As the answer, set down the lines below from the one containing "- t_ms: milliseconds" through the one containing "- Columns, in", exactly and inclusively, and no others.

INFORMATION ▸
++++
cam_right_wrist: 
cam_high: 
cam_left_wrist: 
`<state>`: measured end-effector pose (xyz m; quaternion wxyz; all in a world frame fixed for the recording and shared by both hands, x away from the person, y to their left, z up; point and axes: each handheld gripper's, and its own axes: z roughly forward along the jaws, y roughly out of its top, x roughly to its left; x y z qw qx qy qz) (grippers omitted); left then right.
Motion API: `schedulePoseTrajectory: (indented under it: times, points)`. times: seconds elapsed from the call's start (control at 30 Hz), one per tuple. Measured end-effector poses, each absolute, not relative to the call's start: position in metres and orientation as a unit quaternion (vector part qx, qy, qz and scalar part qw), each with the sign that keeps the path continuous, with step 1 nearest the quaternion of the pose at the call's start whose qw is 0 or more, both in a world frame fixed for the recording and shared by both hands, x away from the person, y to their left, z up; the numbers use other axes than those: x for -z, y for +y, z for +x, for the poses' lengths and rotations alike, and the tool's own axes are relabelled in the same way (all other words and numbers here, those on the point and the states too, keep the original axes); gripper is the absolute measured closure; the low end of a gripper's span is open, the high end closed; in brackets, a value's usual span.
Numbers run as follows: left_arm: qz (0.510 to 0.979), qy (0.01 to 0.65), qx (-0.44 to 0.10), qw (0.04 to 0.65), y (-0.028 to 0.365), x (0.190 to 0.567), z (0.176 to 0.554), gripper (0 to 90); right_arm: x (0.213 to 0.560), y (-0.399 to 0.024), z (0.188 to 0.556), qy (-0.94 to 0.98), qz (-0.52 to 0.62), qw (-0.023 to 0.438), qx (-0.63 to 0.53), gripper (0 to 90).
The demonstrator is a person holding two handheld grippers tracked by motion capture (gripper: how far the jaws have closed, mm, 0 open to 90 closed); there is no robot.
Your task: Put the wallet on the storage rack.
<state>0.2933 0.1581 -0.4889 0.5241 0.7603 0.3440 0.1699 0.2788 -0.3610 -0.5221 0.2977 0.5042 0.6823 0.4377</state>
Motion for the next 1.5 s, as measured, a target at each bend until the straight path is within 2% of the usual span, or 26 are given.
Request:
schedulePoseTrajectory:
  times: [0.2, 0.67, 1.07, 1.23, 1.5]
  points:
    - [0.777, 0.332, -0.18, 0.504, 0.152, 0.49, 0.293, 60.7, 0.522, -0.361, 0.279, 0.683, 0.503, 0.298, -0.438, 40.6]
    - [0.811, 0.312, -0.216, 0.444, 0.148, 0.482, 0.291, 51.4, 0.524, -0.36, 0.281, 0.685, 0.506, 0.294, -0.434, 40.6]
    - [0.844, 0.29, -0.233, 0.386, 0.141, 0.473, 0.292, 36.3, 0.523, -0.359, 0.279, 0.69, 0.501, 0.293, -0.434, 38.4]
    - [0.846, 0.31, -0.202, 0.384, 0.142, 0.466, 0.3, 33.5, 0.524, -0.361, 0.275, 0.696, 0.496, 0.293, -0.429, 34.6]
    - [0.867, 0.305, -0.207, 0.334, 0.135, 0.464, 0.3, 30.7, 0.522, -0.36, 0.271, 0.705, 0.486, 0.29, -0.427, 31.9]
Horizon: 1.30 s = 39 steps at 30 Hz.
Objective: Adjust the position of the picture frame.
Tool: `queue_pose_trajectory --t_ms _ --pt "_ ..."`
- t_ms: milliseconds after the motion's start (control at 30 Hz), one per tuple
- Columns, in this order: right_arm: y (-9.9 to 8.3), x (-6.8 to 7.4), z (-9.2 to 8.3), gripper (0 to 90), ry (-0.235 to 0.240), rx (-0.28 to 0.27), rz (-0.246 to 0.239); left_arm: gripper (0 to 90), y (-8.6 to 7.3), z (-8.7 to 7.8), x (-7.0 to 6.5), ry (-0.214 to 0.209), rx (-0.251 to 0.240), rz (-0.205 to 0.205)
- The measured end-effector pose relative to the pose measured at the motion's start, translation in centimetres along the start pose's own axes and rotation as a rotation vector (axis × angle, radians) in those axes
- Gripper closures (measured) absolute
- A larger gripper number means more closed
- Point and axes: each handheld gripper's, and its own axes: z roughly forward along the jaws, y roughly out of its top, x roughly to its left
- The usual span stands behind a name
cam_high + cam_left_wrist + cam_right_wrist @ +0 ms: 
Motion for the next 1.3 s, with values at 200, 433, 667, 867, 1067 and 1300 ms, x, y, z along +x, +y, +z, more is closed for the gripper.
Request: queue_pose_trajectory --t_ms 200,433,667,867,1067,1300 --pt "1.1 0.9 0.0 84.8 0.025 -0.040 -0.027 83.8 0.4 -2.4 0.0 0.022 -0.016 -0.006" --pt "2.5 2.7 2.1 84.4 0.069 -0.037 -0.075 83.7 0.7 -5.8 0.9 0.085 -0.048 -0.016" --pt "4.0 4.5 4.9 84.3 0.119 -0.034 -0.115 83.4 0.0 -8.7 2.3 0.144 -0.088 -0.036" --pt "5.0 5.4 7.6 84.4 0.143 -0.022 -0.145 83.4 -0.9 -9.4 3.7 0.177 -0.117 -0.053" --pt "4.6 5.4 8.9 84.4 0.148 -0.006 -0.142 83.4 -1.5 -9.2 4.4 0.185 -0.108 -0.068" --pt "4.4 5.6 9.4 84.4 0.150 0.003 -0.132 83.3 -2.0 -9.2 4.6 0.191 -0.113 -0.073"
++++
RESULT ▸
- t_ms: milliseconds after the motion's start (control at 30 Hz), one per tuple
- Columns, in this order: right_arm: y (-9.9 to 8.3), x (-6.8 to 7.4), z (-9.2 to 8.3), gripper (0 to 90), ry (-0.235 to 0.240), rx (-0.28 to 0.27), rz (-0.246 to 0.239); left_arm: gripper (0 to 90), y (-8.6 to 7.3), z (-8.7 to 7.8), x (-7.0 to 6.5), ry (-0.214 to 0.209), rx (-0.251 to 0.240), rz (-0.205 to 0.205)

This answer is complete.